Saturday, November 14, 2015 I attended memorial services for my Uncle Burke. It has been hard to say goodbye to him. Not because I was super close to him, because I wasn't. But yet, I was. He was a rare individual that I could feel my soul trusted. This is so difficult to explain, because sometimes he could be pretty gruff and I would remember to be intimidated by him. But I always new if I was ever to need anything, I would be able to ask him and I knew he would help me out.
He chose to be cremated, so instead of the regular type of pall bearers carrying his casket, friends and family carried in some of his items, like wood, his dutch ovens, hard hat, plumbing wrench, fishing equipment, etc. Items that made him who he was, like the coins he would always have in his pocket to hand out to the grand kids.
When we were last in Moab, I gave him a friendship bracelet I had made while we were camping. I tied it onto his scooter basket. He looked at it closely, kissed me in thanks, and then said "Make damn sure they bury me with it." That trip was the last time I saw him. He and I both knew it would be. I'm glad I had the chance to tell him I loved him before we parted.
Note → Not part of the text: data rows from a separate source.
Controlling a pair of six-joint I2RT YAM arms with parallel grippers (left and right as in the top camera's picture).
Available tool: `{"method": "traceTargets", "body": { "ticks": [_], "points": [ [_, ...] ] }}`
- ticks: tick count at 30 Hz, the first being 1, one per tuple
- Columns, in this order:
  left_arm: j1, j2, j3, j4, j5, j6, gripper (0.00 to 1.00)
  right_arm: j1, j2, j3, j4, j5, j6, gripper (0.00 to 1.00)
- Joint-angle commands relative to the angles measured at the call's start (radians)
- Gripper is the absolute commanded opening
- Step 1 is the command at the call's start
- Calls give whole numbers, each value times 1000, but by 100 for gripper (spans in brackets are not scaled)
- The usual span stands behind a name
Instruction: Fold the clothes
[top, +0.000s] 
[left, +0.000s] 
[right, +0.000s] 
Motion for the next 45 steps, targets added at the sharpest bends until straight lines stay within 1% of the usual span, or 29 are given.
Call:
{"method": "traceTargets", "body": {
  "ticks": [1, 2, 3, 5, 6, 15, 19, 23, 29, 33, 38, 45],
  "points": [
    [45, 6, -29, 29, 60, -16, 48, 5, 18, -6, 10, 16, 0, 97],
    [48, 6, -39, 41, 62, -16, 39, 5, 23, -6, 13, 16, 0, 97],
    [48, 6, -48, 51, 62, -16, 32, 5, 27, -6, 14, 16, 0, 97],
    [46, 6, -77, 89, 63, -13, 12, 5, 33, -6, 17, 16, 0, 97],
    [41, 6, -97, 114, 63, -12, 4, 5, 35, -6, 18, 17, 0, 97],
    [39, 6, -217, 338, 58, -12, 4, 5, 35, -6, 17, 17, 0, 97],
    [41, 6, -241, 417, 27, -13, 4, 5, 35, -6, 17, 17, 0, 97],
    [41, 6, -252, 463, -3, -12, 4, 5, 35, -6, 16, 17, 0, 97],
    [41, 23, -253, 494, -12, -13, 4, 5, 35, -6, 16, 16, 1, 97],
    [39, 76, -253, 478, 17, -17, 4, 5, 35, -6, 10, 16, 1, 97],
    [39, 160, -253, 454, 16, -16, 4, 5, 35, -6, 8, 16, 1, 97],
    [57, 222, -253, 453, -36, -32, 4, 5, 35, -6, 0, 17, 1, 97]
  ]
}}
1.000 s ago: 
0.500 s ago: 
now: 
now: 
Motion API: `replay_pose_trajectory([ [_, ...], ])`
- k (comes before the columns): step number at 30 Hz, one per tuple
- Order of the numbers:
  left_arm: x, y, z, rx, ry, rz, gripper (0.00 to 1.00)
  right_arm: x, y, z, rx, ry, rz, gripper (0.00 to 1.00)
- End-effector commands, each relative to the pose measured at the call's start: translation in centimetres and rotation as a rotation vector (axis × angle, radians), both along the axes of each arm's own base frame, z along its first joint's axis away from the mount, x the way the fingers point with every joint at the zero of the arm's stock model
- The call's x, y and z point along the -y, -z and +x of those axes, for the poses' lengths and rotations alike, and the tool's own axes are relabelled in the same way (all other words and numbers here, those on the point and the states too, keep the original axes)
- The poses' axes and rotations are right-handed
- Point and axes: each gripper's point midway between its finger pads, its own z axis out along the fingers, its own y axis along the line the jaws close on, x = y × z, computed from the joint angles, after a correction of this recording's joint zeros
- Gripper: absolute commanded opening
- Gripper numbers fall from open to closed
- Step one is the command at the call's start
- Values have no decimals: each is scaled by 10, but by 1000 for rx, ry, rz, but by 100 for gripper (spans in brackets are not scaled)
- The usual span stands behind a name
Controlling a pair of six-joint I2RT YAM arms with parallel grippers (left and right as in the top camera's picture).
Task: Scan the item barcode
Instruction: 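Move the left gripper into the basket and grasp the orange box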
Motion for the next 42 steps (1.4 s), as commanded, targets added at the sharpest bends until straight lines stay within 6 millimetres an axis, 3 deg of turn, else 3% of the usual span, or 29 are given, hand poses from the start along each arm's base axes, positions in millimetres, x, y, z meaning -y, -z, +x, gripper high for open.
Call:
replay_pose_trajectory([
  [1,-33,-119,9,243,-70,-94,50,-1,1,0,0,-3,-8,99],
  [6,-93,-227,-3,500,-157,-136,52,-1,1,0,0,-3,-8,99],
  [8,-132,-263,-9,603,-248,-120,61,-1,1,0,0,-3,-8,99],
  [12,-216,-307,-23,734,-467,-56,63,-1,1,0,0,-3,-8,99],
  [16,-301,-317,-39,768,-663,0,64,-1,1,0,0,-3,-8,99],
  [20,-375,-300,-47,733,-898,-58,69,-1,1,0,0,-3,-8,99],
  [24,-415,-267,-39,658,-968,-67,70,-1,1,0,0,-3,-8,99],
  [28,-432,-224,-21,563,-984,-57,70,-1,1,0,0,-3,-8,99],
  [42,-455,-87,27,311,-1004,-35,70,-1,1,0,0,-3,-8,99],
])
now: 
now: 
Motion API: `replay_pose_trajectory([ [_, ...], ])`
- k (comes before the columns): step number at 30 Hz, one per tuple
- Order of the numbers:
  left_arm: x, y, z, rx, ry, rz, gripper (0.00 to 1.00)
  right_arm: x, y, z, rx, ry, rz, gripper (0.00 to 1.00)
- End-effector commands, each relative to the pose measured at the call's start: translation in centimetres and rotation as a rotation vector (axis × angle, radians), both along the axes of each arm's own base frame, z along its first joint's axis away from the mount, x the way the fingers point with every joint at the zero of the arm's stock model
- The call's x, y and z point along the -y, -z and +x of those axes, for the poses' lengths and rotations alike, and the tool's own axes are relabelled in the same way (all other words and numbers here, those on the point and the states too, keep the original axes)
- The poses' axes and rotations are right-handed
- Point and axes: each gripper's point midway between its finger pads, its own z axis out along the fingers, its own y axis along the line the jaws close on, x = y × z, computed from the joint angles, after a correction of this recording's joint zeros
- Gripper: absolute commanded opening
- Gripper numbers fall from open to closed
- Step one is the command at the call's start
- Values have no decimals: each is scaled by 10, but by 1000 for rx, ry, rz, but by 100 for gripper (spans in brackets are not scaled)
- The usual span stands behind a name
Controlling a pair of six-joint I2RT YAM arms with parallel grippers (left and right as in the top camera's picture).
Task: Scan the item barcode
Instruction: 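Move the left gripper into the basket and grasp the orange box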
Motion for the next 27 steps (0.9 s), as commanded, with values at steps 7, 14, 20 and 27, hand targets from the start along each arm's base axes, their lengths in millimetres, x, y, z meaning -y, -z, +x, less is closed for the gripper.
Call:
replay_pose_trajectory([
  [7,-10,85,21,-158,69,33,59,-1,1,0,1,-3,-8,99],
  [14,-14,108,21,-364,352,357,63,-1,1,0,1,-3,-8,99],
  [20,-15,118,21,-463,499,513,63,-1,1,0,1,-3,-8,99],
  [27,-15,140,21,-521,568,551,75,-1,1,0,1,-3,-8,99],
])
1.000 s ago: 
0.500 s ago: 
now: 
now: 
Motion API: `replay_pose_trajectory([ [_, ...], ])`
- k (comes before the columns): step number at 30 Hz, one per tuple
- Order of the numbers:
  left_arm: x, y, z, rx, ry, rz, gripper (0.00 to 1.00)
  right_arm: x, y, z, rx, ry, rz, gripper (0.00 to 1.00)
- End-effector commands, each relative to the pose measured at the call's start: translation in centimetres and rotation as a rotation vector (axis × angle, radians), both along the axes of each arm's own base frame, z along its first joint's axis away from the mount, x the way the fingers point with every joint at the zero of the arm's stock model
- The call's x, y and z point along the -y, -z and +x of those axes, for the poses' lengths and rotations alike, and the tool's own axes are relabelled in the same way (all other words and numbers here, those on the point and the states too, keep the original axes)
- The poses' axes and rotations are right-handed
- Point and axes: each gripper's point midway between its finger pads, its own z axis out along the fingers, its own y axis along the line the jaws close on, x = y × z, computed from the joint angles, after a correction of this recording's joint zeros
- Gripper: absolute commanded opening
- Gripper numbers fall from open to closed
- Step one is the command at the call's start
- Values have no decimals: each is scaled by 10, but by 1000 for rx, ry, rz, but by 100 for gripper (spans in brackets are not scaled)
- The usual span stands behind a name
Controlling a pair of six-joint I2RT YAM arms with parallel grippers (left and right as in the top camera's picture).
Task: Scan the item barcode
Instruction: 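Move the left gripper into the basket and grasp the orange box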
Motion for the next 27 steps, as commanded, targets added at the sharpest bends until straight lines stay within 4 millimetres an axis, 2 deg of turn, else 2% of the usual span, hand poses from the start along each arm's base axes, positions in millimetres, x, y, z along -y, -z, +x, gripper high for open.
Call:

I don't know if the original bracelet made it into his box, so I brought another one with me, just to be damn sure.
For some reason, his passing has marked a changing of the seasons for me. Every time I went to Moab, he was there. And now he's not. I still have plenty of family there, Aunts, lots of cousins, etc. but right now it doesn't feel the same.
Uncle Dick, Aunt Gerrie, Glen, and Roxey
Changes.
For more photos of the service, please click here:
3 comments:
Yes. Yes. Yes.... I love and miss that man so much.
This is a wonderful tribute. Thank you for sharing your thoughts and pictures!
Sending you much love from afar- this kind of changes are a heartache. Love and condolences to you and your family.